WORK TASK. Wherever "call" appears in the records below, copy the line that holds it.

Records from a dataset:
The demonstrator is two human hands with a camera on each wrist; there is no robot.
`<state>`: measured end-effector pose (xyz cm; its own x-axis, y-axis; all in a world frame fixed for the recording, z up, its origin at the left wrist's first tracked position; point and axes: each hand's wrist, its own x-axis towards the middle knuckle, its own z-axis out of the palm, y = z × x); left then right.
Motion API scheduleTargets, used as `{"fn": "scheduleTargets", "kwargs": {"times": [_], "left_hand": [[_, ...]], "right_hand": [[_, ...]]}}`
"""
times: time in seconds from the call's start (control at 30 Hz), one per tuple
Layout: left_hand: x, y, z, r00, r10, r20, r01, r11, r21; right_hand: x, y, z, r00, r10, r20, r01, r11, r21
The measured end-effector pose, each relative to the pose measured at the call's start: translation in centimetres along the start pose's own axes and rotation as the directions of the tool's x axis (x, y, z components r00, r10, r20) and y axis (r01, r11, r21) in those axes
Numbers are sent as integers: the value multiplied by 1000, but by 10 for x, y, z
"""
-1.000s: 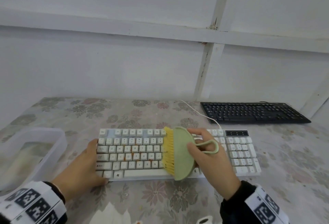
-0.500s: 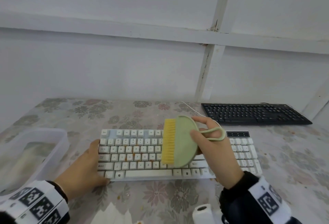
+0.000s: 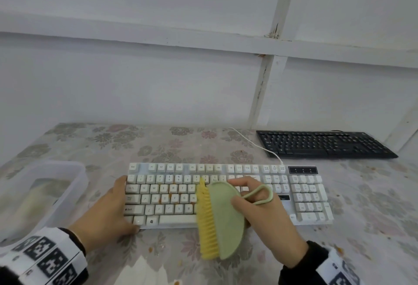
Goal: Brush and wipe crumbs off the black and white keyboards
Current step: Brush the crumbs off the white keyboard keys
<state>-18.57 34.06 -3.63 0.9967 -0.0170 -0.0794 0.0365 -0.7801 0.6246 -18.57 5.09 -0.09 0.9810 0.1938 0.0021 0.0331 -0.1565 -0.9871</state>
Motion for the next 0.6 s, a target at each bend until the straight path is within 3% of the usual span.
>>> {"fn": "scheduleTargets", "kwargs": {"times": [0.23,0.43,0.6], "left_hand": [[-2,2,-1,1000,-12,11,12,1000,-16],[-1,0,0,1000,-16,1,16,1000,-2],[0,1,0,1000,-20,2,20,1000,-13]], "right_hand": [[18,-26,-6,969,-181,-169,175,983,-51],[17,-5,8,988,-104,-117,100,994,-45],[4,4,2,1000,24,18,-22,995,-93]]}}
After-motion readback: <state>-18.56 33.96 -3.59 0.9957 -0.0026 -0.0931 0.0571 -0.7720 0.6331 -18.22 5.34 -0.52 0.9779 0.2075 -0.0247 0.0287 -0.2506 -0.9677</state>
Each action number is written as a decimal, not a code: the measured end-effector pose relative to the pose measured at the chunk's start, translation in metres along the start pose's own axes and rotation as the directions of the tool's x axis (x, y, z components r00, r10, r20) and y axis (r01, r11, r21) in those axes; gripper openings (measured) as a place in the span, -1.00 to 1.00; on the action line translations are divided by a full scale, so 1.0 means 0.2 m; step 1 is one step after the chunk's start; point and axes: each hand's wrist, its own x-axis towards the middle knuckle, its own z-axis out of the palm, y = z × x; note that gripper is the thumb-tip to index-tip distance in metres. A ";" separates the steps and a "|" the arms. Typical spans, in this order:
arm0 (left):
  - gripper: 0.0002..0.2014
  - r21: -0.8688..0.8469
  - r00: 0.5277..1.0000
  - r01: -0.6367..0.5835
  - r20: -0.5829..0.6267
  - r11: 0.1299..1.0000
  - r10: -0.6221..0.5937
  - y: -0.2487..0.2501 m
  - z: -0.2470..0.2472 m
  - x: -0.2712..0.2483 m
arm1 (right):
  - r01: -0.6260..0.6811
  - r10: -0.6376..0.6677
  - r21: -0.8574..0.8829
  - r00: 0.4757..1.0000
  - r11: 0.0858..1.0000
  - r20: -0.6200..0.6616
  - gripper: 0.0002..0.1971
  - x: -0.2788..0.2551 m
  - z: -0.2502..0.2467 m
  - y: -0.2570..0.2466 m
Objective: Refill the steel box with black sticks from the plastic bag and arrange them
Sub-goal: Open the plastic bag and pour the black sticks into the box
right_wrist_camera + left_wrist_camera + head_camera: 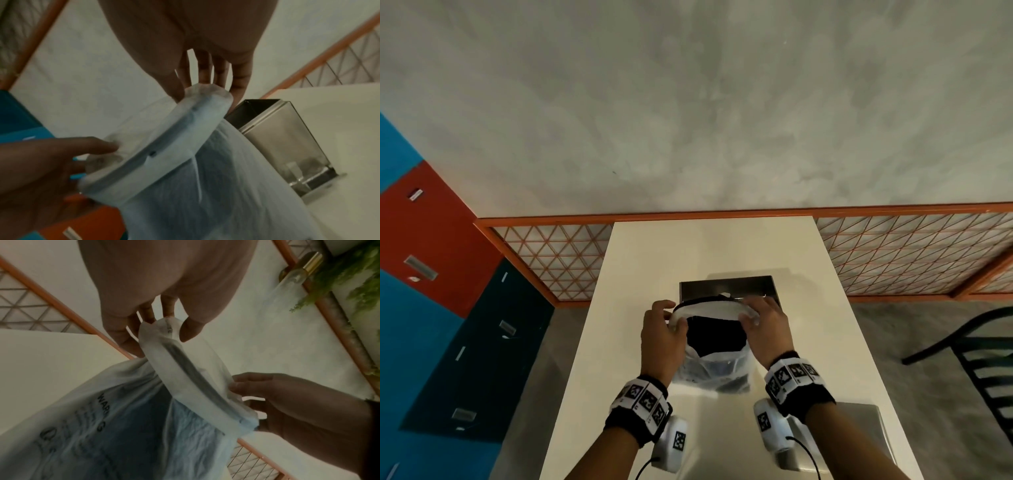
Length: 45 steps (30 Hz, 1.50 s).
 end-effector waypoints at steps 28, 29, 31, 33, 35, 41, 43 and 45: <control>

EXPECTED OUTPUT.
times: time in seconds from the call's start (control at 30 Hz), one per tuple
The measured end-effector pose, each relative to the pose measured at the call's start: translation in centimetres along the start pose's own axes and rotation as the directions of the tool's x axis (x, y, z components r00, r10, r20) and y axis (r01, r11, r21) in those axes

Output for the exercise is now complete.